Trudy Larson, the former Dean of the UNR School of Community Health Sciences and a new appointee to the Board of Health, said in an interview that the single largest barrier to the immediate implementation of a vaccine mandate — even as other higher education systems have acted — remains the lack of full FDA authorization.
“A single business, agency, corporation can easily mandate vaccines for their employees — it's their institution, they know what they want, they don't have to be transparent,” Larson said. “All public institutions have to be transparent about the way they make their decisions. And when you get a system that's large, like the Nevada system or the California systems, then you have to be more conservative in the sense of erring on the side of caution.”
Larson said the issue was not one of the vaccines’ efficacy or its safety, but that without full FDA approval, “we would feel more confident on a legal basis if we had that approval, before we made the mandate.”
“The science is clear, that is not the problem,” she said. “This is really about the politics of trying to ensure that we keep people safe, both by giving the vaccine and through other mitigation measures to reduce the transmission, and that there are no legal issues that that brings forward.”
Still, Larson left the door open for a possible emergency action sooner, should pandemic conditions on the ground continue to worsen.
“I do believe that if the surge continues, [and] we begin to see major impacts on the hospitalizations again, that that decision may be revisited,” Larson said.
For many of the people faced with realities of returning to campus, the politics and lingering legal uncertainties come as ancillary questions to the greater issue: minimizing risks in a return to campus that many feel is a necessary step away from all-virtual learning.

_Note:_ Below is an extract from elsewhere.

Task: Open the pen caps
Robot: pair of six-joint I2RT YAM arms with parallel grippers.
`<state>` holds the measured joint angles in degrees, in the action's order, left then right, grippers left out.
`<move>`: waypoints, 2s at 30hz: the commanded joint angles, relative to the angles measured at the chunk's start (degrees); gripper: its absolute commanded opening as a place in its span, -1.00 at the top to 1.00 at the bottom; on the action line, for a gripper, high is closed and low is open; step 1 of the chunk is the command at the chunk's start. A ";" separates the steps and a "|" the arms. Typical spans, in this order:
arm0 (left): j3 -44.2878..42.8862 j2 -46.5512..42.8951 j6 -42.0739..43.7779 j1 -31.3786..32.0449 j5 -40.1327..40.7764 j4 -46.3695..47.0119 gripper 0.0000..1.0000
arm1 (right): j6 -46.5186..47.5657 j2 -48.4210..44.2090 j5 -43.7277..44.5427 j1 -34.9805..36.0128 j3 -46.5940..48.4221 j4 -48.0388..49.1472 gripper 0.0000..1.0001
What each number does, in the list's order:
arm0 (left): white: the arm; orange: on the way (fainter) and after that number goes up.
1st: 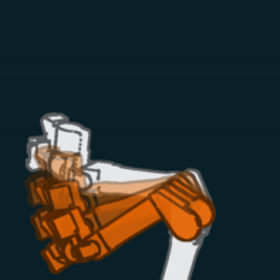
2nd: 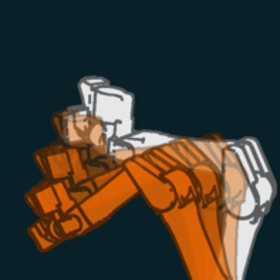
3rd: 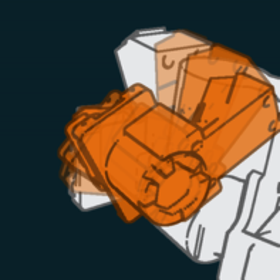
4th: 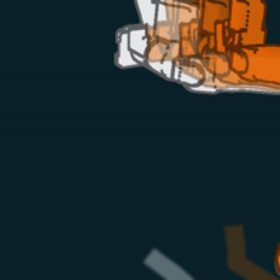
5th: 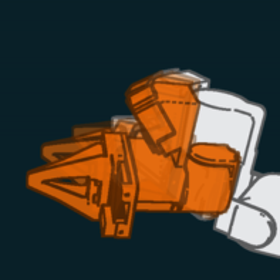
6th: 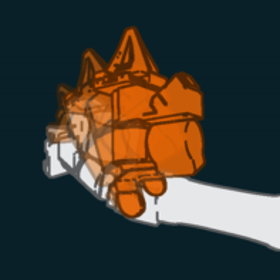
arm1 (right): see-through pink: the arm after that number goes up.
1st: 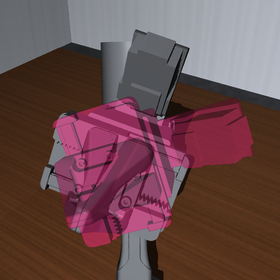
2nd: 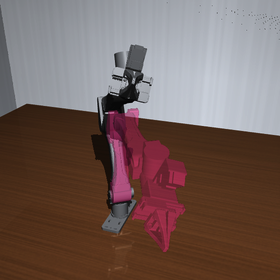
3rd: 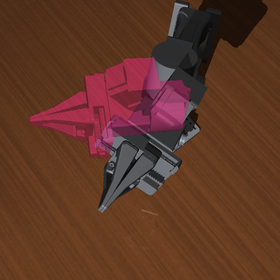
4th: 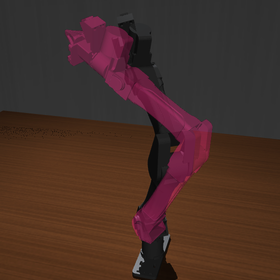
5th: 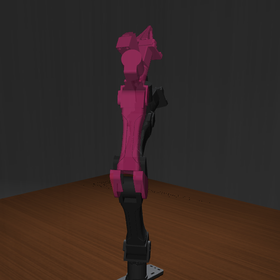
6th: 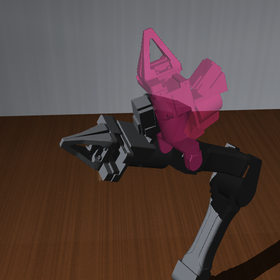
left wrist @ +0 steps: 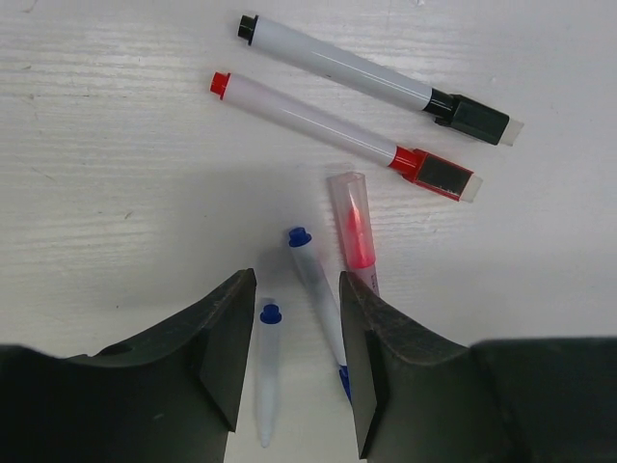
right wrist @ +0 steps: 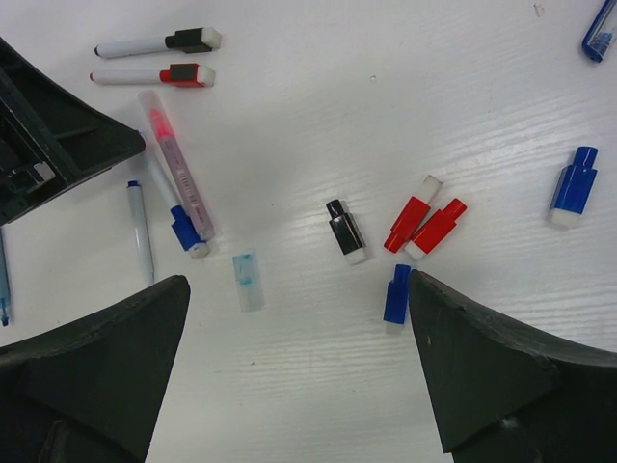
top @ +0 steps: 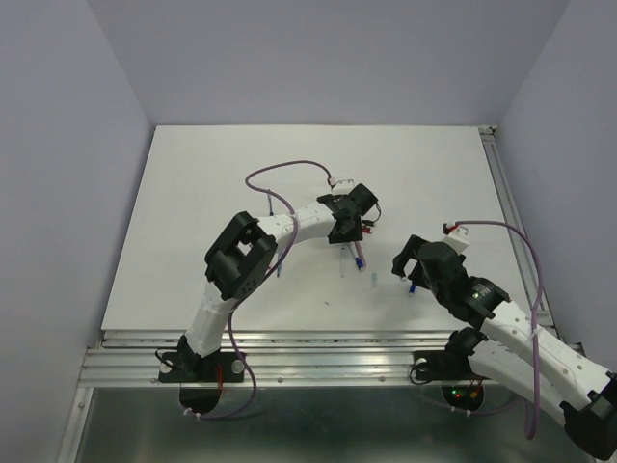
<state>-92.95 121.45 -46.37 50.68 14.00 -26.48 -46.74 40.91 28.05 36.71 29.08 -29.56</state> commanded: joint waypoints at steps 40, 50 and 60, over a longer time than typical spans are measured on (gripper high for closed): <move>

Among the loudest voices have been faculty, many of whom have for months called on NSHE and individual institutions to expand vaccinations and implement stronger COVID mitigation measures.
Those calls came again this week, when the Nevada Faculty Alliance issued a statement urging mandatory vaccinations and supporting frequent, mandatory testing and universal mask requirements.
“Faculty, staff, and students persevered during the sudden transition to remote instruction in 2020 to maintain positive learning access,” the statement read. “It would be a great shame to have to go back to remote instruction when safe and effective vaccines are available to all members of the community.”
Among individual faculty, questions have intensified as the inaction over a potential mandate has continued over the course of the summer.
“I don't see this as hugely controversial,” Gregory Brown, a UNLV history professor, said in an interview. “I see this as surprising that we're not doing it and disappointing on behalf of our campus community and our students.”
Already in the midst of teaching in-person summer courses, including a period of several weeks in July in which all campuses were fully re-opened, Brown said that he didn’t view a vaccine mandate as a faculty safety issue, but a campus safety issue.
“The whole reason we have this system, we're told again and again, is so policy decisions can be made in a uniform fashion,” Brown said. “Why wouldn't this be the time to do it? It is honestly baffling to me.”